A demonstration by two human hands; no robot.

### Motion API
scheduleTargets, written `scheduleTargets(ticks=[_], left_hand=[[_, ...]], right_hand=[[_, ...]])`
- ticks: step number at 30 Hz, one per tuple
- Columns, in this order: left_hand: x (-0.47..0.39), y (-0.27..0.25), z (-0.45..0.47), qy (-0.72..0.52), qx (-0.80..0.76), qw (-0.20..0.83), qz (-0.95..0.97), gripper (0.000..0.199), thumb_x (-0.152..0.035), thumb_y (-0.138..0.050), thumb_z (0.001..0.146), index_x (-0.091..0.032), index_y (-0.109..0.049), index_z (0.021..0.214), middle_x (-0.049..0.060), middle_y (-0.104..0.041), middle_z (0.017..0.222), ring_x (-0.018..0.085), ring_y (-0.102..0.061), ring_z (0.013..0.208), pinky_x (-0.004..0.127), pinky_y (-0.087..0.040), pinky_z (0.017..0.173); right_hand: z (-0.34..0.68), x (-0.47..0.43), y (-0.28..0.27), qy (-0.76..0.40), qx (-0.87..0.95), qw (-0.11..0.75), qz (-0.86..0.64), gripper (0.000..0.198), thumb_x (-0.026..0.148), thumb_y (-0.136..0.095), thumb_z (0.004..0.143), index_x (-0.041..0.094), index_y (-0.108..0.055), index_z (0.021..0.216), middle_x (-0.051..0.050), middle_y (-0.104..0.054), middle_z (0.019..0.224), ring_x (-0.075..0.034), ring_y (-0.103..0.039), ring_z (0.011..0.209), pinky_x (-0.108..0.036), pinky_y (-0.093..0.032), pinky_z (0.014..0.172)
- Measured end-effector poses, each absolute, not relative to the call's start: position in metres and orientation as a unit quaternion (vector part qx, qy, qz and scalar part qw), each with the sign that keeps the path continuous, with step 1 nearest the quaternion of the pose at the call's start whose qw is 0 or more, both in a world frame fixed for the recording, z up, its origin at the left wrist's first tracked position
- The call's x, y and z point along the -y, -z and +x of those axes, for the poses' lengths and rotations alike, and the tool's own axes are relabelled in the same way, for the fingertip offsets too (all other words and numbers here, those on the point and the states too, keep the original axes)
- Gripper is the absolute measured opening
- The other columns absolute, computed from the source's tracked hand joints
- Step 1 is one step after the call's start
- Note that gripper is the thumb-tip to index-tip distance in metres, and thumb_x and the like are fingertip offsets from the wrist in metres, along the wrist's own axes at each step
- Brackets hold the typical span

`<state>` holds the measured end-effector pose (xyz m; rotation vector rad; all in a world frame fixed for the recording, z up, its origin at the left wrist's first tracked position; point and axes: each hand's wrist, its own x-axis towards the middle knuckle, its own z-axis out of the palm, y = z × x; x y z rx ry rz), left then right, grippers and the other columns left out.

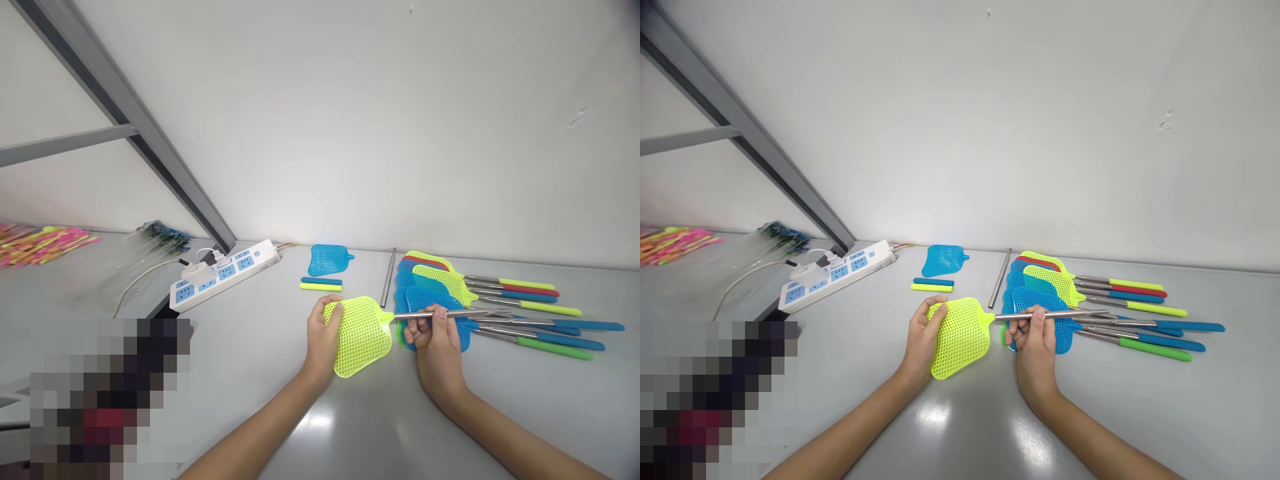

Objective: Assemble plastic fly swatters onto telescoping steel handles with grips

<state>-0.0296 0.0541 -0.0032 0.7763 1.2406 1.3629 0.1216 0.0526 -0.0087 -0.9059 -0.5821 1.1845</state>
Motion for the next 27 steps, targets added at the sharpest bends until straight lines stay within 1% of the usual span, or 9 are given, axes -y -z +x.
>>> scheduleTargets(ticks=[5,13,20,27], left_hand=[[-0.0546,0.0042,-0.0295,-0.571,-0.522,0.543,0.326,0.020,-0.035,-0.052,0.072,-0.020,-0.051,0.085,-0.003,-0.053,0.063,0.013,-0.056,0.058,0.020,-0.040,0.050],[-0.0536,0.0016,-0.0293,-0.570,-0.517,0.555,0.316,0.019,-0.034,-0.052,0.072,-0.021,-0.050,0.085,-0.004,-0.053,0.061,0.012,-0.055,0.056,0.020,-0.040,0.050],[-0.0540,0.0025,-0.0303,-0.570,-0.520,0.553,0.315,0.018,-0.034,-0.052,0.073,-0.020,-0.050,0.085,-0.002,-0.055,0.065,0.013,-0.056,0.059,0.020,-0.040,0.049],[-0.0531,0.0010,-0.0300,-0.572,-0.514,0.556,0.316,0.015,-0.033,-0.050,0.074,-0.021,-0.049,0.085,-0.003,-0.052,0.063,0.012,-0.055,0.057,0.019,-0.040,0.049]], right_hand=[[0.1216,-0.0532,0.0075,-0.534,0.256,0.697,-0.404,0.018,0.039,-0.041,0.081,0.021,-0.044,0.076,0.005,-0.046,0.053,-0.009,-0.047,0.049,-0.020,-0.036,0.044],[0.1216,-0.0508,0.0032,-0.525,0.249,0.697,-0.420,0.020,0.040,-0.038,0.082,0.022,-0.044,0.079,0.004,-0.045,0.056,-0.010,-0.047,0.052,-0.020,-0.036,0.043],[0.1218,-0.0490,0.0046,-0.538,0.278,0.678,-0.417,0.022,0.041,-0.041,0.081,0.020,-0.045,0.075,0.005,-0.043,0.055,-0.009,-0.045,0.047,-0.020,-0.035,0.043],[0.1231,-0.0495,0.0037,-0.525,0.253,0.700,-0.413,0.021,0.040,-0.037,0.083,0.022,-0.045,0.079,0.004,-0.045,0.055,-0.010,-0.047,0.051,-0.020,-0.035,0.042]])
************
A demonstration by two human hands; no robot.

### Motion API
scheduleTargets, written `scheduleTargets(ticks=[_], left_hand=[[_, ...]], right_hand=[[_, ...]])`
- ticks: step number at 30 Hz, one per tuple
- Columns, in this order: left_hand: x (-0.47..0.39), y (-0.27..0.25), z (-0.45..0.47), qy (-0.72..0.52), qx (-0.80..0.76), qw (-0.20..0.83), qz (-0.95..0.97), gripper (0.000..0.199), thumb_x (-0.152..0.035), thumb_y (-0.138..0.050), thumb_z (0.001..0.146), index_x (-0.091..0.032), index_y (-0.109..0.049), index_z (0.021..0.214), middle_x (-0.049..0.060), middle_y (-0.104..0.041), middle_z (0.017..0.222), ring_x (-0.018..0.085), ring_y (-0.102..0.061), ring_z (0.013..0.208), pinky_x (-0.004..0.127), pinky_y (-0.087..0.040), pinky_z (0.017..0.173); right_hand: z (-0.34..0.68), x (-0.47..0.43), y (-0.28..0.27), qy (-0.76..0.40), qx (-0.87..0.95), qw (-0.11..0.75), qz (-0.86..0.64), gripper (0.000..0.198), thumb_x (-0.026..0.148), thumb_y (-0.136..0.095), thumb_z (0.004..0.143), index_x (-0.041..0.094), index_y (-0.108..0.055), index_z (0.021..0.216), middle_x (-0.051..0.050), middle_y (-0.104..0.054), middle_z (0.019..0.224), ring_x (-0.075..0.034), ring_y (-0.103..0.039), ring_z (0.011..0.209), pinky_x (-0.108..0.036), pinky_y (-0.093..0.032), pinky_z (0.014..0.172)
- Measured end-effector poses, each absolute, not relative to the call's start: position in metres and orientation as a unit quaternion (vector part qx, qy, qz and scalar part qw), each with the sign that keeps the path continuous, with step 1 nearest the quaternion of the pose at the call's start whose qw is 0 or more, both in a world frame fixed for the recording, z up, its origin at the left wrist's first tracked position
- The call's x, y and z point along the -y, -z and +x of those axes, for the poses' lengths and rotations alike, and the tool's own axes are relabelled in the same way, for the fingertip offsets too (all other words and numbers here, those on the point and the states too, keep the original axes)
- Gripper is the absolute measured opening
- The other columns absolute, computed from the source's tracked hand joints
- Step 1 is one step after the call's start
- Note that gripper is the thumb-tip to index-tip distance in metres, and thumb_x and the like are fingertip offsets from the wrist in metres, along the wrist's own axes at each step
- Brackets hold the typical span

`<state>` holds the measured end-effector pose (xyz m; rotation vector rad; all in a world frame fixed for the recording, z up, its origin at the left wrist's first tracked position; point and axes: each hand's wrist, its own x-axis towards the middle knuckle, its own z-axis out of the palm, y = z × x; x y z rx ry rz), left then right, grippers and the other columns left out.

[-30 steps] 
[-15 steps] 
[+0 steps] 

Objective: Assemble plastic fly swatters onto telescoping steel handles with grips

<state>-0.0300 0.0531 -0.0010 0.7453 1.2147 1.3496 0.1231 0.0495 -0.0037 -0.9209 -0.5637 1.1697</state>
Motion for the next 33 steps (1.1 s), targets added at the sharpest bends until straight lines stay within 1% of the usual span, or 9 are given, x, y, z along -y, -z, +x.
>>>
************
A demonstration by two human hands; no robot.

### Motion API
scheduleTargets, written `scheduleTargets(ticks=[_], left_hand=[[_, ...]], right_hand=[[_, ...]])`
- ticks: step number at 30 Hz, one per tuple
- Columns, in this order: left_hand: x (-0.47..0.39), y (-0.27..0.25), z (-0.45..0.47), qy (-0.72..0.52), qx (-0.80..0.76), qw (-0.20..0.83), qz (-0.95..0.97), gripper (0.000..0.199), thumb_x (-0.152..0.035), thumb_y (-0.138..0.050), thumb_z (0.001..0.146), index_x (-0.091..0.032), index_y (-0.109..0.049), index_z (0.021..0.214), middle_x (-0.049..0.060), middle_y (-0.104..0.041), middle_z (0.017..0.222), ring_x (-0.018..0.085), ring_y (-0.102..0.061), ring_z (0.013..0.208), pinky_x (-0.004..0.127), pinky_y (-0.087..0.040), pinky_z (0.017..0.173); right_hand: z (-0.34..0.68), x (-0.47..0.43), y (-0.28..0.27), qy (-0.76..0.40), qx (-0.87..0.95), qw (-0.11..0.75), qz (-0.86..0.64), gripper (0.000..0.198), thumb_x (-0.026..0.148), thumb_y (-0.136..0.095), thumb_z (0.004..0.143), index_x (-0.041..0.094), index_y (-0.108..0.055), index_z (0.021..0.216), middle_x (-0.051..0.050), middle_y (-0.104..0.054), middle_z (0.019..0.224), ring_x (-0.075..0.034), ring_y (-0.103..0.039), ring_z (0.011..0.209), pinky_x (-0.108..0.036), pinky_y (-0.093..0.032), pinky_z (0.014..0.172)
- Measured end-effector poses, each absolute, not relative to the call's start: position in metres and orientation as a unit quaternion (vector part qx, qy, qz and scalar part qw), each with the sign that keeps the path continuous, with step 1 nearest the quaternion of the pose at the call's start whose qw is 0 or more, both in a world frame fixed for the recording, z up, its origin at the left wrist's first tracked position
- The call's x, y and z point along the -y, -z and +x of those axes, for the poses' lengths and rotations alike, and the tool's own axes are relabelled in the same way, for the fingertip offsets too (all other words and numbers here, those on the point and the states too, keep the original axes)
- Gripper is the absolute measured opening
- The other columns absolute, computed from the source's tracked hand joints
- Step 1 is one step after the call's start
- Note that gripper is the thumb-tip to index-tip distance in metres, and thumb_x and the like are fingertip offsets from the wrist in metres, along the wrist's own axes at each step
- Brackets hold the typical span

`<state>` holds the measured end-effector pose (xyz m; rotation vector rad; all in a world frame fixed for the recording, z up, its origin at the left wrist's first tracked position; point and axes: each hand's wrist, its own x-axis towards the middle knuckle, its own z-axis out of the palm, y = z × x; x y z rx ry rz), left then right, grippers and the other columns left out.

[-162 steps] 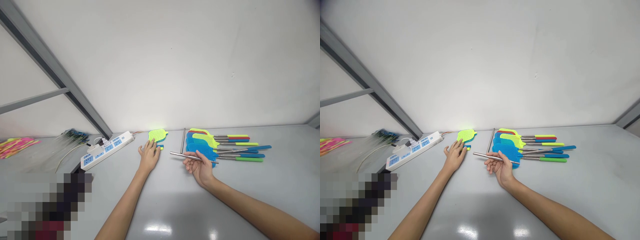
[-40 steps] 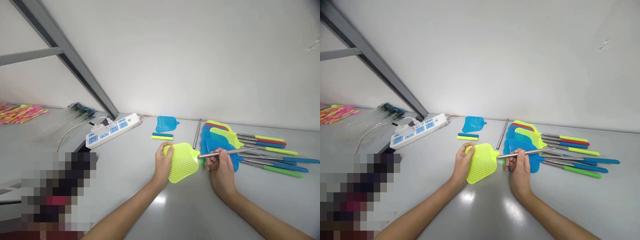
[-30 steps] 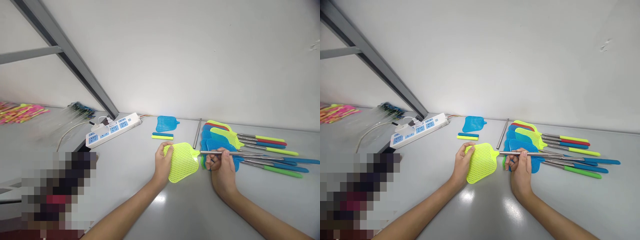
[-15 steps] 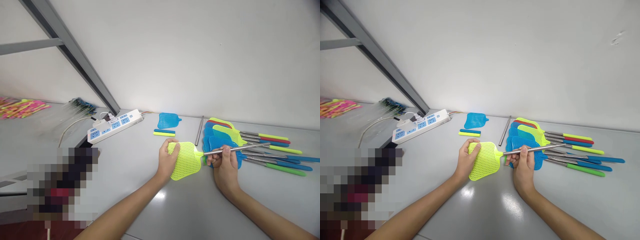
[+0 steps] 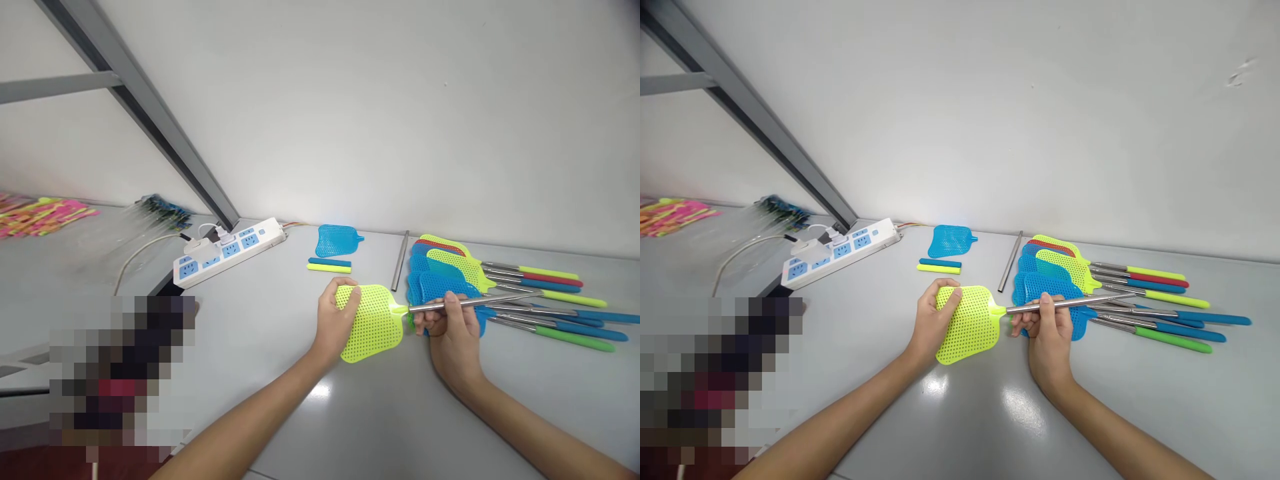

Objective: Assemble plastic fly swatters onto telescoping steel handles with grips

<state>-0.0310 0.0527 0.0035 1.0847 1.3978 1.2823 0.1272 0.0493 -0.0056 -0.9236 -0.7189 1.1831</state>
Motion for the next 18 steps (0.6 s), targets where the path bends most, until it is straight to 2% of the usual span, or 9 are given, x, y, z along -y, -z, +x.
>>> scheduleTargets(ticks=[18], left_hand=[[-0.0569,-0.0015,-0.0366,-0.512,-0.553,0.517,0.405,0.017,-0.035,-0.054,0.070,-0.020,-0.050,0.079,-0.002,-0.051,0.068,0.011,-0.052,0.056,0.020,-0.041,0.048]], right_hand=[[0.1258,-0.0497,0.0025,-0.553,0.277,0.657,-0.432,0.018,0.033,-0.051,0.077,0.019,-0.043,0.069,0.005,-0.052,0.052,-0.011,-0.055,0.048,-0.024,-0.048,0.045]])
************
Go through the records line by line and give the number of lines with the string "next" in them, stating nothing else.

3